→ Exercise description
Please copy the listing below in its entirety, without alteration.

→ Stored data
■ ■ ■ ■ ■

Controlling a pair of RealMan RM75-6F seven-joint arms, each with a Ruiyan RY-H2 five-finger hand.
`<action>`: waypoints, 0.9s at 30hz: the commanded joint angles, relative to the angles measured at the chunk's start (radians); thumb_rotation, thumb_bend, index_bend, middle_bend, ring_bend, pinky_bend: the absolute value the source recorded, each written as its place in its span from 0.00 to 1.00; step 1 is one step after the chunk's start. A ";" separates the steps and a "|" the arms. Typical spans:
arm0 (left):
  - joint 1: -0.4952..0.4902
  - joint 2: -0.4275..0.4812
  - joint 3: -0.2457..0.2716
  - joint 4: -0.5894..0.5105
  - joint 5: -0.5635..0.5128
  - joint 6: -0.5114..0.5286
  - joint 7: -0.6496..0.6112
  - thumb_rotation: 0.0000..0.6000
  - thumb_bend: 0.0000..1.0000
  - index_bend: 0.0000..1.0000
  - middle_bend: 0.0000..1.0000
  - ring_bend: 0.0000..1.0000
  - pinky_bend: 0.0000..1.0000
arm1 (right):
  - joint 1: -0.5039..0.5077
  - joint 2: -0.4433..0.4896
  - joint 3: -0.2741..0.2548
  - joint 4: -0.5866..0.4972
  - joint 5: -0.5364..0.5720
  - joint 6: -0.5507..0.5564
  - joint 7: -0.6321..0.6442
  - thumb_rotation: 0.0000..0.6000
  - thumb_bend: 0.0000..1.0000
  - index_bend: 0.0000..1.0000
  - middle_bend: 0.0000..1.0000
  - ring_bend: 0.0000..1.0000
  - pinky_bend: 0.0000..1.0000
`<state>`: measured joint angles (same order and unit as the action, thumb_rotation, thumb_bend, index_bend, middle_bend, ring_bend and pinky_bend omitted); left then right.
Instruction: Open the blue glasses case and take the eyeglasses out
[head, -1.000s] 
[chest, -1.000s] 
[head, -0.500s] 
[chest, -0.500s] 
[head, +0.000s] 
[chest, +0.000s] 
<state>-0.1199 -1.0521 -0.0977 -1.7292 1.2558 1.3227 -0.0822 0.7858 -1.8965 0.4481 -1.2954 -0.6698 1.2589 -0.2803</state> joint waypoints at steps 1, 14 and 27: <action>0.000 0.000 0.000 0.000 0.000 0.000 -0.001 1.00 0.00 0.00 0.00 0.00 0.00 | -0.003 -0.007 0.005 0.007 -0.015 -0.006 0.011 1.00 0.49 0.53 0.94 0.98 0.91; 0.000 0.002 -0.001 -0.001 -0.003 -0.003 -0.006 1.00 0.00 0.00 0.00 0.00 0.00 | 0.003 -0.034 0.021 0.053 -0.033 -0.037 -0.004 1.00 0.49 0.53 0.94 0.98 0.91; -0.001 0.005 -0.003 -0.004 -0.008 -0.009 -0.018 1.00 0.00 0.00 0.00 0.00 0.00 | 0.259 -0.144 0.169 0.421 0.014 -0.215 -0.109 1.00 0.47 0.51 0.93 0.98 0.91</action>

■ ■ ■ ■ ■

→ Reply to the task
Controlling a pair of RealMan RM75-6F seven-joint arms, each with a Ruiyan RY-H2 five-finger hand.
`<action>`: waypoints, 0.9s at 30hz: the commanded joint angles, relative to the angles measured at the chunk's start (radians); thumb_rotation, thumb_bend, index_bend, middle_bend, ring_bend, pinky_bend: the absolute value the source recorded, each written as its place in its span from 0.00 to 1.00; step 1 is one step after the chunk's start. A ";" separates the steps and a "|" the arms. Typical spans:
arm0 (left):
  - joint 1: -0.4952..0.4902
  - joint 2: -0.4275..0.4812
  - joint 3: -0.2457..0.2716
  - joint 4: -0.5894..0.5105
  - joint 5: -0.5635..0.5128
  - joint 6: -0.5114..0.5286
  - joint 7: -0.6496..0.6112
  - thumb_rotation: 0.0000..0.6000
  - thumb_bend: 0.0000..1.0000
  - index_bend: 0.0000..1.0000
  - middle_bend: 0.0000..1.0000
  - ring_bend: 0.0000..1.0000
  - pinky_bend: 0.0000..1.0000
arm1 (right):
  - joint 1: -0.5039..0.5077
  - joint 2: -0.4433..0.4896
  - joint 3: -0.2741..0.2548
  - joint 4: -0.5866..0.4972
  - joint 5: -0.5364..0.5720
  - joint 6: -0.5507..0.5564
  - joint 7: -0.6321..0.6442
  - thumb_rotation: 0.0000..0.6000
  - thumb_bend: 0.0000..1.0000
  - index_bend: 0.0000..1.0000
  - middle_bend: 0.0000..1.0000
  - ring_bend: 0.0000..1.0000
  - pinky_bend: 0.0000..1.0000
`<state>`: measured joint angles (same order and unit as the action, thumb_rotation, thumb_bend, index_bend, middle_bend, ring_bend and pinky_bend omitted); left then right.
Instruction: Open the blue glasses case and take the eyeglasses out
[head, -1.000s] 
[chest, -1.000s] 
[head, -0.500s] 
[chest, -0.500s] 
[head, +0.000s] 
[chest, +0.000s] 
<state>-0.1199 -1.0521 -0.0977 -1.7292 1.2558 1.3227 -0.0822 0.7858 -1.8965 0.4481 -1.2954 -0.6698 1.2589 -0.2803</state> joint waypoints at steps 1, 14 and 27: <action>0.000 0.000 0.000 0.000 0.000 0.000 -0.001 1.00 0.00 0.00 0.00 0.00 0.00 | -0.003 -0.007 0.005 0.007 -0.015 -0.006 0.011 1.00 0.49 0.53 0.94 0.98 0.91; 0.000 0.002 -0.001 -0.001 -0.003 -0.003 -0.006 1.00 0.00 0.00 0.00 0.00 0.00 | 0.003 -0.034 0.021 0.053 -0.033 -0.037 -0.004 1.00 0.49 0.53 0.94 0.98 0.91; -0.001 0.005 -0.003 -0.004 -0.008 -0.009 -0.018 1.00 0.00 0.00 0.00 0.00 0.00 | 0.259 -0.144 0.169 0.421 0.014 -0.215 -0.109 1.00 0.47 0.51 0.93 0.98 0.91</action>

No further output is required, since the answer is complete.